熱中して話し合う二人に悪いので三人はこっそりとその場を後にしようと背を向けた。
ハングはそんなエリウッド達に気付いていたが、カナスとの話が異様に盛り上がっていたため、素直に甘えることにした。人竜戦役は戦術戦略の基礎が築かれた時代だ。矮小な存在である人が多大な力を持つ竜に立ち向かう為に様々な学問が発展していった。その為に人竜戦役に関してはハングとしても並々ならぬ関心があった。
そのことについて意見を交換できることはなかなか出会えない。
しかも、その時代の遺跡を目の前にしての検討なのだ。それが今は楽しくてしかたなかった。

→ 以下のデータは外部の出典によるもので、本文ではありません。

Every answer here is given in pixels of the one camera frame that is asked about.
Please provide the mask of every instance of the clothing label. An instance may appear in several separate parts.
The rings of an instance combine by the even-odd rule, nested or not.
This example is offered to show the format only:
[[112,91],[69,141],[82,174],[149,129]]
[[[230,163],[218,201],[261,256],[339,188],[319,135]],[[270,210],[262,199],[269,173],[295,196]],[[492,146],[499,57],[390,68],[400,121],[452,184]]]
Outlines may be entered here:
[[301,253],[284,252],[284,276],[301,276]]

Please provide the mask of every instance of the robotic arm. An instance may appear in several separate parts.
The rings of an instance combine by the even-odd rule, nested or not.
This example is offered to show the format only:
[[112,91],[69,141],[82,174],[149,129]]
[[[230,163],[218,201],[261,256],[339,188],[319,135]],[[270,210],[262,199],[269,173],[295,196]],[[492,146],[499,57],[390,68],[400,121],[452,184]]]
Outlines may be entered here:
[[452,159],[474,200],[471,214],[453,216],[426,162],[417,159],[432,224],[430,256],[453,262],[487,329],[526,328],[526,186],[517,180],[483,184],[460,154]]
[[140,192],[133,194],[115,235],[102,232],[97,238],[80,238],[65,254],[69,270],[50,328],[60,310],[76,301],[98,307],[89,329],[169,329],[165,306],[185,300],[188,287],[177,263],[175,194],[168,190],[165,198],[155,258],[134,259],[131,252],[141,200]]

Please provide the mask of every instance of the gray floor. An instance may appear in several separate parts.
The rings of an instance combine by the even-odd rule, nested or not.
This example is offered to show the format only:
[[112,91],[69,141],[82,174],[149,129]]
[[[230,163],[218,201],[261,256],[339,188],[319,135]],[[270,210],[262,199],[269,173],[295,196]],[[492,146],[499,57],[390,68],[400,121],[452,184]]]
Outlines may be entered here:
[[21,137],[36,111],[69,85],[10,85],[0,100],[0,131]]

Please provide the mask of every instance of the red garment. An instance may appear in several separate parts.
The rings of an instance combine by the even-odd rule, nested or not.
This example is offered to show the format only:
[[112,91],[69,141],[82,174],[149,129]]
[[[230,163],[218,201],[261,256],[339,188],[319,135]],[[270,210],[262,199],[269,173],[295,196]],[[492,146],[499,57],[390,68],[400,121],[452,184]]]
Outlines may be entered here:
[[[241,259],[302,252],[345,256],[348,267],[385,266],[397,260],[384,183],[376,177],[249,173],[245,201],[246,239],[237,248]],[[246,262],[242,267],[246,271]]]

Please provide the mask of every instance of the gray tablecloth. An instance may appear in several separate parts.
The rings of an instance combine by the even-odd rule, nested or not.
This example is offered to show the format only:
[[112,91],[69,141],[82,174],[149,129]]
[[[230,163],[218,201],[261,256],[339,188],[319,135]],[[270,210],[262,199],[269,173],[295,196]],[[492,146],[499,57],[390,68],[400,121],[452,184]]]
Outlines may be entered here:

だが、エリウッド達の背中が森に消えかけようとしたその時、その空気は不意に変異を遂げた。
「ん?」
「・・・なんでしょう?」
ハングとカナスが同時に口を閉ざした。
二人は示し合せたかのように北西の方向へと視線を向けた。
その方向から不思議な気配を感じていた。
「妙ですね・・・」
「ああ」
二人は周囲を漂う空気にわずかな違和感を感じていた。
それは『生ぬるい風』とでも形容されそうな、人に不快感を与える空気。
それが山脈を越えた北西の方角から流れてきていた。
カナスとハングはその空気を捉えようと意識をこらす。
だが、二人は顔をすぐさま顔をしかめる。自分達の感覚がその空気に捕らわれ、狂わされているような気がしていた。
「ハングさん・・・戻りましょうか・・・」
「・・・ああ」
二人はその場から逃げるように背を向けた。
二人は森を目指して歩き出した。
最初は早歩きだった彼らの足取りはすぐさま小走りに変わり、いつの間にか駆け足になっていた。
だが、いくら急ごうとも周りの空気から逃れられるわけではない。二人はそれがわかっていながらも走らざるおえなかった。
身体の奥底にある本能が逃げることを欲してやまなかった。